During the 1970s and '80s, Thaw frequently appeared in productions with the Royal Shakespeare Company and Royal National Theatre. He appeared in a number of films, including Cry Freedom, where he portrayed the conservative South African justice minister Jimmy Kruger, for which he received a BAFTA nomination for Best Supporting Actor, and Chaplin alongside Robert Downey Jr. for director Richard Attenborough.
Thaw also appeared in the TV adaptation of the Michelle Magorian book Goodnight Mister Tom (Carlton Television/ITV). It won "Most Popular Drama" at the National Television Awards, 1999. In September 2006, Thaw was voted by the general public as number 3 in a poll of TV's Greatest Stars.
On 27 June 1964, Thaw married Sally Alexander, a feminist activist and theatre stage manager, and now professor of history at Goldsmiths, University of London). They divorced four years later. He met actress Sheila Hancock in 1969 on the set of a London comedy So What About Love?. She was married to fellow actor Alexander "Alec" Ross, and after Thaw professed his love to Hancock, she told him that she would not have an affair. After the death of her husband (from oesophageal cancer) in 1971, Thaw and Hancock married on 24 December 1973 in Cirencester, and he remained with her until his death in 2002 (also from oesophageal cancer).
Thaw had three daughters (all of whom are actresses): Abigail from his first marriage to Sally Alexander, Joanna from his second marriage to Sheila Hancock, and he also adopted Sheila Hancock's daughter Melanie Jane, from Hancock's first marriage to Alec Ross. Melanie Jane legally changed her surname from Ross to Thaw.

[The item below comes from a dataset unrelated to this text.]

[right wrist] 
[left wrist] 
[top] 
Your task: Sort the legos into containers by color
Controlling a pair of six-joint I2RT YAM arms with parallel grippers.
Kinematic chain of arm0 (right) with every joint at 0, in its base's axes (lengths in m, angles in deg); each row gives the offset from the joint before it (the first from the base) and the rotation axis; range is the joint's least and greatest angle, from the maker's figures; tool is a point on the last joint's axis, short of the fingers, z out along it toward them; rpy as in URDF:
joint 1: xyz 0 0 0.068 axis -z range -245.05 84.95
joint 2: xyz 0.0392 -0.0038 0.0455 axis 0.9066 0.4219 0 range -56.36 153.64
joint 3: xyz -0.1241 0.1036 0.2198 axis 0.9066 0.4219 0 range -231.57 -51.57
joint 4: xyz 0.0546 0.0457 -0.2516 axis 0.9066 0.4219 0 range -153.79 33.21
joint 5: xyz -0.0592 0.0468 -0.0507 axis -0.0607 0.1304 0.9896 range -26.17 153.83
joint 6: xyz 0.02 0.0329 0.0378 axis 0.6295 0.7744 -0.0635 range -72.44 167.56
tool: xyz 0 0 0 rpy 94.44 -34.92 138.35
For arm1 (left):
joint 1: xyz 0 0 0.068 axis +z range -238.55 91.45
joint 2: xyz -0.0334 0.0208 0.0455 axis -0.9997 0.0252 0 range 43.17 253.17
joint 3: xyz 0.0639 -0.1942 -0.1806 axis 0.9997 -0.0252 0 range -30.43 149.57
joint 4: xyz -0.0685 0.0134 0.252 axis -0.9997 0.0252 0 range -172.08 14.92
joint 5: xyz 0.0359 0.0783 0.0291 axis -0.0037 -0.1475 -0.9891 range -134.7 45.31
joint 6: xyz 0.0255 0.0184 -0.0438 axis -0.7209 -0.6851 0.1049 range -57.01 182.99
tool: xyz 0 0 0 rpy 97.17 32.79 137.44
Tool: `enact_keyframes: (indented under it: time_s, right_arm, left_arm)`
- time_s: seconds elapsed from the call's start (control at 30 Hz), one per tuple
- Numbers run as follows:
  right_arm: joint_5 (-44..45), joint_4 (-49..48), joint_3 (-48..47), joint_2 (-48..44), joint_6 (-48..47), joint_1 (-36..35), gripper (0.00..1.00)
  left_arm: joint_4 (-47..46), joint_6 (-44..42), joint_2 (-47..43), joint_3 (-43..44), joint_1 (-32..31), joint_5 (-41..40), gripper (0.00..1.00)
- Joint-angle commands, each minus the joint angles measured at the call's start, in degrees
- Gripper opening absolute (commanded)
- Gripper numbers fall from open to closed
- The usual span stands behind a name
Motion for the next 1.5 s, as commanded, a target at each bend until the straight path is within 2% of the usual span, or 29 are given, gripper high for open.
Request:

Thaw was a committed socialist and a lifelong supporter of the Labour Party. Thaw was appointed a Commander of the Most Excellent Order of the British Empire (CBE) in March 1993 by Queen Elizabeth II. In September 2006, Thaw was voted by the general public as number 3, after David Jason and Morecambe and Wise, in a poll of TV's 50 Greatest Stars for the past 50 years.
Illness and death
A heavy drinker until going teetotal in 1995, and a heavy smoker from the age of 12, Thaw was diagnosed with cancer of the oesophagus in June 2001. He underwent chemotherapy in hope of overcoming the illness, and at first seemed to be responding well to the treatment, but on 5 January 2002, he was told that the cancer had spread.

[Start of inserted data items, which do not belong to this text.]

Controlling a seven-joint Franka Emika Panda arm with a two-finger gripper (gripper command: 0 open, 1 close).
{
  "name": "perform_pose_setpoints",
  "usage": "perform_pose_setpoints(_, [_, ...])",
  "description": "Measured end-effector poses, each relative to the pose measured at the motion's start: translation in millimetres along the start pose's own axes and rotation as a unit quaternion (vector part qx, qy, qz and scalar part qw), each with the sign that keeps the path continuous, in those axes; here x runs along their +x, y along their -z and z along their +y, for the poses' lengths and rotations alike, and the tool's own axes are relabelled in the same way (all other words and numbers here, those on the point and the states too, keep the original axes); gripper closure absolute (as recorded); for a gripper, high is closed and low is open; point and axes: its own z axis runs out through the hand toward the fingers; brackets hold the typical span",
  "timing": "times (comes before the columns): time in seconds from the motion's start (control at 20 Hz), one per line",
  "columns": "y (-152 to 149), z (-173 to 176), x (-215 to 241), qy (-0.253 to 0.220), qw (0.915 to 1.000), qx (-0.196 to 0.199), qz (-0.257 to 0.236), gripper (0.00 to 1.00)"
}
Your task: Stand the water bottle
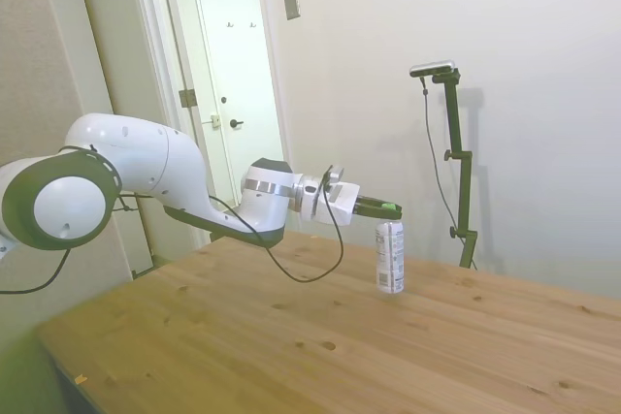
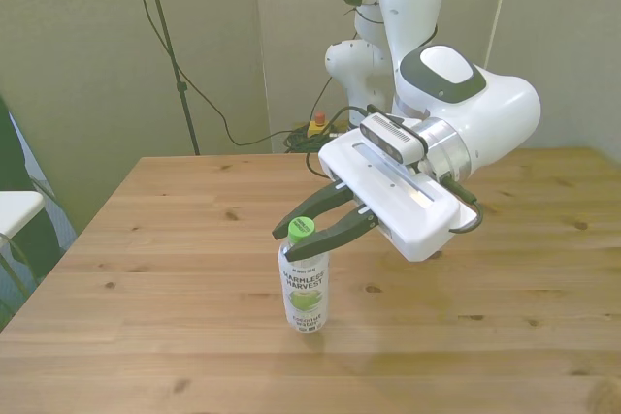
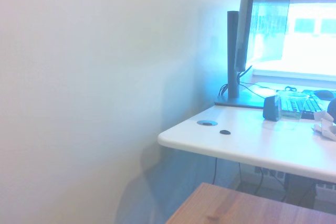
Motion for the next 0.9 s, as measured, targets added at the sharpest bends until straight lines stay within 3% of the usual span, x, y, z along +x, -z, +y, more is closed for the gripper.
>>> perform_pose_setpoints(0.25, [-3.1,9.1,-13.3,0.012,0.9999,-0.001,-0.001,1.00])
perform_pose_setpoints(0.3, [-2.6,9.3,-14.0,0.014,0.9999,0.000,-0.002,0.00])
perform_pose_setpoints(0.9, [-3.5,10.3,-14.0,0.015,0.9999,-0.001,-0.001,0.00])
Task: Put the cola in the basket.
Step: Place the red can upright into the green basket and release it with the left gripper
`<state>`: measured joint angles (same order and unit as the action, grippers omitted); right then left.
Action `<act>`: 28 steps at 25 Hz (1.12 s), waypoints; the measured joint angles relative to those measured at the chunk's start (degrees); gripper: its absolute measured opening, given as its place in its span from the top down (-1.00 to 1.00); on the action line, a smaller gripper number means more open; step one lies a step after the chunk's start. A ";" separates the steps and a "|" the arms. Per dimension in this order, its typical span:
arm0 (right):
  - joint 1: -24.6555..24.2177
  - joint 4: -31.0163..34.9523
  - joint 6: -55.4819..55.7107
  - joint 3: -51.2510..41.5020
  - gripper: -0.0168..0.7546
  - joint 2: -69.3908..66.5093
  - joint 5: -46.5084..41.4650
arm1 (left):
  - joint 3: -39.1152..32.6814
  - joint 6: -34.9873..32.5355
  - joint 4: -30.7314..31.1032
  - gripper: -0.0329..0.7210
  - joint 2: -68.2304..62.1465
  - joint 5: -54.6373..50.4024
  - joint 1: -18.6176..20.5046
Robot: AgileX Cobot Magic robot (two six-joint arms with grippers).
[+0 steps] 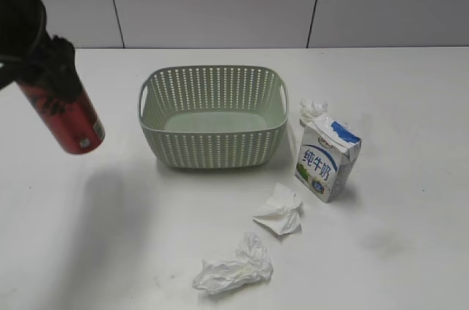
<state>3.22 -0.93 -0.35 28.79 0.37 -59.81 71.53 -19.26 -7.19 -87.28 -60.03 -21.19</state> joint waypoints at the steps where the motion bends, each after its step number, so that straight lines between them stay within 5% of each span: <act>1: 0.00 0.00 0.00 0.00 -0.57 0.00 0.00 | 2.07 0.00 0.79 -0.50 -0.05 -0.51 0.00; 12: 0.00 0.00 0.00 0.00 -0.58 0.00 0.00 | 26.60 1.24 3.49 -0.50 -11.06 -10.47 -1.04; 19: 0.00 0.00 0.00 0.00 -0.58 0.00 0.00 | 39.40 1.24 2.62 -0.50 -21.71 -10.89 -7.97; 28: 0.00 0.00 0.00 0.00 -0.57 0.00 0.00 | 42.75 1.24 1.75 -0.50 -32.74 -10.86 -13.42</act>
<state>3.22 -0.93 -0.35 28.79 0.37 -59.81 114.29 -18.02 -5.44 -120.02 -70.89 -34.61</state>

He died on 21 February 2002, seven weeks after his 60th birthday, the day after he signed a new contract with ITV, and the day before his wife's birthday. At the time of his death he was living at his country home, near the villages of Luckington and Sherston in Wiltshire, and was cremated at Westerleigh Crematorium in Gloucestershire in a private service. A memorial service was held on 4 September 2002 at St Martin-in-the-Fields church in Trafalgar Square, attended by 800 people including Prince Charles and Cherie Blair.